第百二十五話:苦笑
馨が花水木家の屋敷に来て千歳を探していると、偶然辰爾とすれ違った。馨は会釈するでもなく、あ、と小さく声を出した。
「おや、馨君じゃないか。いらっしゃい」
辰爾は優しく笑った。その顔は何処か千歳の笑った顔に似ていて、馨は心が和まずにはいられなかった。そして馨もつられてニコリと笑った。
「こんにちは! 千歳ちゃん居ますか?」
「そういえば見掛けないな。

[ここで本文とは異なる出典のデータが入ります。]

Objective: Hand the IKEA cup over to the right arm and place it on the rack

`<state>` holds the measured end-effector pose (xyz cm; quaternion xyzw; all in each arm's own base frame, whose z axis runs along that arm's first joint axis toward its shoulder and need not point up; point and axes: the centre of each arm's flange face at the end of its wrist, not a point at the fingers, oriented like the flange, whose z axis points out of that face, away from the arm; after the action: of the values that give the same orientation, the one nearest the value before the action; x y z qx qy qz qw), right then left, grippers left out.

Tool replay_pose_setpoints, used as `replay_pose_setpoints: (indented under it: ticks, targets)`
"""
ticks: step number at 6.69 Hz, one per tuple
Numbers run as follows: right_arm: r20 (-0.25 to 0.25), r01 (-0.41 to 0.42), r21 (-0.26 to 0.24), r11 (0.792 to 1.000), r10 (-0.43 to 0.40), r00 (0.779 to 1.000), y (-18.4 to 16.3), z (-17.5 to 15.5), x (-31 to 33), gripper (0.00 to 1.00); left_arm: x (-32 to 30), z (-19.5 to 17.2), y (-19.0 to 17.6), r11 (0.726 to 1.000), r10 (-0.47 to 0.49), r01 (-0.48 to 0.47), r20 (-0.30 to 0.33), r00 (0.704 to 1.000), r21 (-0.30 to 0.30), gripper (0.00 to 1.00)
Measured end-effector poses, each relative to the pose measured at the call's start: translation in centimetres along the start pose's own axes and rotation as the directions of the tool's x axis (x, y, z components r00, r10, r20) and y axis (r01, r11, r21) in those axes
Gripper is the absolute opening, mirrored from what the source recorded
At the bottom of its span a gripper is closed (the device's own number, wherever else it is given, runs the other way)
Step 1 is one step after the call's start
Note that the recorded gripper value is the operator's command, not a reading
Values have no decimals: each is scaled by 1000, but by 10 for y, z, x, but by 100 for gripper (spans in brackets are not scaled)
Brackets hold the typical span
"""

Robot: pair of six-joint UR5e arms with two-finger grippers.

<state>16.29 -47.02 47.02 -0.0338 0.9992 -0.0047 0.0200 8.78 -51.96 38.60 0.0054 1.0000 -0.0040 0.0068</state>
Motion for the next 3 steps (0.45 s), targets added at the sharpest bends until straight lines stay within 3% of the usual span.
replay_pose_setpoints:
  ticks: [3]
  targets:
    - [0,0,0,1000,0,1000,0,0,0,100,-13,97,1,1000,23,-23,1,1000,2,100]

また道場に居るんじゃないかな?」
「道場? 偉いなぁ、千歳ちゃんは」
馨の言葉に辰爾が苦笑した。馨はそれを見て不思議そうな顔をしたが、直ぐにもとの笑顔に戻った。
「そうだ! 辰爾さん、チョコレートクッキー食べる?」
そう言いながら馨はゴソゴソと紙袋を漁る。可愛らしいピンクの紙袋を見て、母親に持たされたんだなと辰爾は思った。馨は丁寧にラッピングされたクッキーを差し出して言った。

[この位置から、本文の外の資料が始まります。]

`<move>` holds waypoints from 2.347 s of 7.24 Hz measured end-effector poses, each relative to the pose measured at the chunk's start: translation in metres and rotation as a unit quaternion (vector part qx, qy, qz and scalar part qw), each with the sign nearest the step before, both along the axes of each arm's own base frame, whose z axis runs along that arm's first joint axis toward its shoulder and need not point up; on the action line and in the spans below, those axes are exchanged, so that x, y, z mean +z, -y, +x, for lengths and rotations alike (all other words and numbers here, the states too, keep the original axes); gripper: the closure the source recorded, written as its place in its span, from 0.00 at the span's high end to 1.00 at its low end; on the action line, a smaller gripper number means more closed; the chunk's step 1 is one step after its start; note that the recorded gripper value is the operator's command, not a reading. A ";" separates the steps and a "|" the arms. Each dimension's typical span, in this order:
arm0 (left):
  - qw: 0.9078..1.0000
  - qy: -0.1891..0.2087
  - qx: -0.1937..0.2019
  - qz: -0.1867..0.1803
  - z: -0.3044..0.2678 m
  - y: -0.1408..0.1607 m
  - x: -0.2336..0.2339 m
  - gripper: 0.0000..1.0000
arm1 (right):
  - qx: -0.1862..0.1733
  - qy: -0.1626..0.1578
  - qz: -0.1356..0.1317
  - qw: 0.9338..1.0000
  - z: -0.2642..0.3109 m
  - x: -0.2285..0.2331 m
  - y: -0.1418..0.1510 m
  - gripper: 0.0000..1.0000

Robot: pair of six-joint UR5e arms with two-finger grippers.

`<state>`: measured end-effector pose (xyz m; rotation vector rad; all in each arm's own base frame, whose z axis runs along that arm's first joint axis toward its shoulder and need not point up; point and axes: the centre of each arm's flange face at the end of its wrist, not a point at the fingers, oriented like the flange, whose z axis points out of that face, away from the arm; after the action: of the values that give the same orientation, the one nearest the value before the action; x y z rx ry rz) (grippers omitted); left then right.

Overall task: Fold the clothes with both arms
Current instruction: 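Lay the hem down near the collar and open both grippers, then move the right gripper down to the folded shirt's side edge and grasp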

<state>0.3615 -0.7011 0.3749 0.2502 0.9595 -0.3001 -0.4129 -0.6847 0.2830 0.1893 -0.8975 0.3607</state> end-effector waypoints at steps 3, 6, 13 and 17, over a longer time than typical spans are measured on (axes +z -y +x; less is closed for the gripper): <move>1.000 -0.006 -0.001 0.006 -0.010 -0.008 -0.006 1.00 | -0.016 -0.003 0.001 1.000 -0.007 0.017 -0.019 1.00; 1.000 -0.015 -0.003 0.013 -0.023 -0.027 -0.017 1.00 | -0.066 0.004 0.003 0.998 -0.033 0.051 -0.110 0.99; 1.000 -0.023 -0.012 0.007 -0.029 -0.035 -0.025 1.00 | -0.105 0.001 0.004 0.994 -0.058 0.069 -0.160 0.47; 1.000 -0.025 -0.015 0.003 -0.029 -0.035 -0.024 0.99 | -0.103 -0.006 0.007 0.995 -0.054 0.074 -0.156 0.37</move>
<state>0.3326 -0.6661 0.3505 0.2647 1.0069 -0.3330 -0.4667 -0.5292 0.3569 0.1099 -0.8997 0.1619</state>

「美味しそうでしょ? お母さんと一緒に作ったんだ。千歳ちゃんに喜んで欲しかったから」
「……そうか。千歳も喜ぶと思うよ」
「うん! 今度、辰爾さんにも何か作って来るね」
そう楽しそうに言う馨を見て、辰爾は悲しそうに笑った。何故この子なんだろう、そういうやり切れない気持ちが辰爾の中に広がったのだ。

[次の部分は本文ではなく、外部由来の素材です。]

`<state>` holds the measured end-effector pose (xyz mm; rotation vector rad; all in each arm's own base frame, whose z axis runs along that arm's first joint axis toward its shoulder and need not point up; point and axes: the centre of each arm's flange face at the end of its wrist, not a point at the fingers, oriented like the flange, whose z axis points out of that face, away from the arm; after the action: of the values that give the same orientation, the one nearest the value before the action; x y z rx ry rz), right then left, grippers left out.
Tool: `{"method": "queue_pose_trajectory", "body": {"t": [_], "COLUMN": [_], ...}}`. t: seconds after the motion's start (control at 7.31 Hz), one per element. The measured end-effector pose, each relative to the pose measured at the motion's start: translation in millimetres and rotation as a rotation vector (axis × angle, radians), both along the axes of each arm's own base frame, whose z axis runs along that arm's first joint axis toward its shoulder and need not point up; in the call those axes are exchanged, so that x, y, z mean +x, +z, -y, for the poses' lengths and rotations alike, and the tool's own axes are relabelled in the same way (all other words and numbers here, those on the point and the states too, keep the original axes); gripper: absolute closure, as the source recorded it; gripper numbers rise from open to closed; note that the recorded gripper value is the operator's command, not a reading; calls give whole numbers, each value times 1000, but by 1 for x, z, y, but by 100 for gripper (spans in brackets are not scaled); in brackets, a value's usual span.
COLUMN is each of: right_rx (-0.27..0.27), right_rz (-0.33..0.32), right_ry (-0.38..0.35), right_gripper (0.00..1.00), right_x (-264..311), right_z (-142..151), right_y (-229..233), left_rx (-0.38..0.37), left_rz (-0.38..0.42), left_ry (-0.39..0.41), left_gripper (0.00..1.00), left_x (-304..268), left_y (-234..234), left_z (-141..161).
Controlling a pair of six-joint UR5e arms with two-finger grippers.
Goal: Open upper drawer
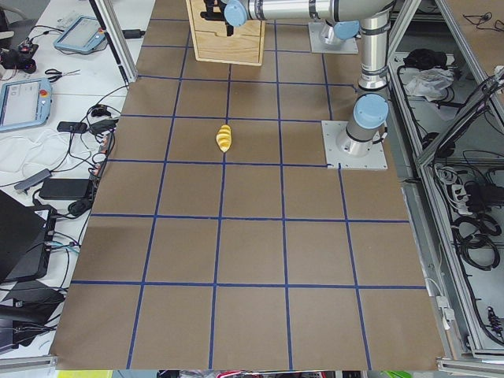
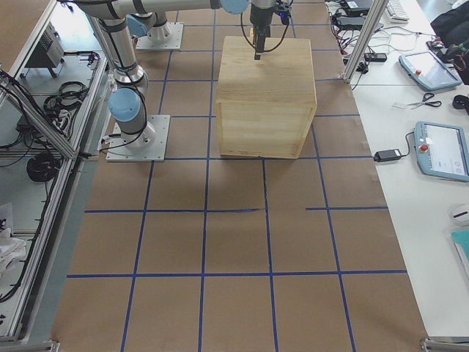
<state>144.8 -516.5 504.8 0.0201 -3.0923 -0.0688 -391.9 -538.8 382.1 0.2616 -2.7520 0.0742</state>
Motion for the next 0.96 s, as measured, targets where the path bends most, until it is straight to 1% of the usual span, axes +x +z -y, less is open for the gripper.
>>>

やってしまった、そう後悔しながら千歳は庭先で頭を抱えていた。羅水にキツく言うつもりはなかったのだ。しかし、どうしても我慢出来なかった。
「……私って、ほんと、馬鹿」
ハァと大きな溜め息を吐く。強くなると決めていたのに他人に八つ当たりみたいなことをしてしまうとは、と千歳の後悔は止まない。そんな時、千歳の背後から明るい声がした。
「千歳ちゃん! やっと見付けた!」
千歳がゆっくり振り返ると、ニコニコとした馨が居た。千歳はそれを見て、溜め息が出そうになったのを必死に食い止めた。
「……馨君、来てたんだ」
「うん、千歳ちゃんに会いたくて」
千歳は嬉しそうに笑う馨を何処か無神経だと感じた。それは自分が苛ついているからだということは良く分かっていた。
「チョコレートクッキー作って来たんだ」
そう言って、馨はクッキーの袋を差し出した。千歳はそれを受け取って、しかしそれを食べようとはしなかった。
「千歳ちゃん、元気ないね。大丈夫?」
「……」
「オレに何か出来ることあったら言って。千歳ちゃんのためなら何でも出来るから」
「……一人にして」
「え?」
千歳の声があまりにも小さかったため、馨は聞き取ることが出来ずに首を傾げた。すると千歳は強い調子で言った。
「私の都合も考えて!」
そう言った瞬間、千歳は再び大きな後悔に襲われた。またやってしまった。
「ご、ごめんね。オレ、悪気があった訳じゃなくて、ほんと」
馨は動揺を隠し切れないまま、そう言って、千歳の眼を見ることは出来なかった。ただキョロキョロと視点が定まらない。
「……何かあったら、力になるから。だから一人で抱え込まないでね」
そう言うと、馨は早足で去って行った。千歳は追い掛けることをせず、ただ突っ立っていた。